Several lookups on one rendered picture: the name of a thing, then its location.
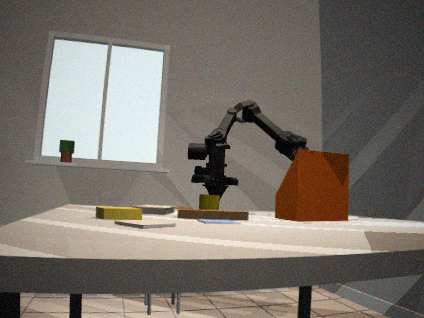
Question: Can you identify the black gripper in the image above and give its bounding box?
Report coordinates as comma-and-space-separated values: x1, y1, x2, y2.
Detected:
191, 160, 238, 199

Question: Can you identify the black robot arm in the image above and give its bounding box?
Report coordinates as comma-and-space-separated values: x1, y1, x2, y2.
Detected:
188, 100, 309, 161

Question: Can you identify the tan wooden flat bar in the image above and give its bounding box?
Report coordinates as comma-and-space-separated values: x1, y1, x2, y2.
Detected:
177, 209, 249, 221

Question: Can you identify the yellow rectangular block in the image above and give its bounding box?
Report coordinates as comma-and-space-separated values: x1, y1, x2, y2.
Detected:
95, 207, 143, 220

- Work task -
A line counts if it holds the word "bounding". Work out how many lines in the listing count, and give only that number.

- Task response -
4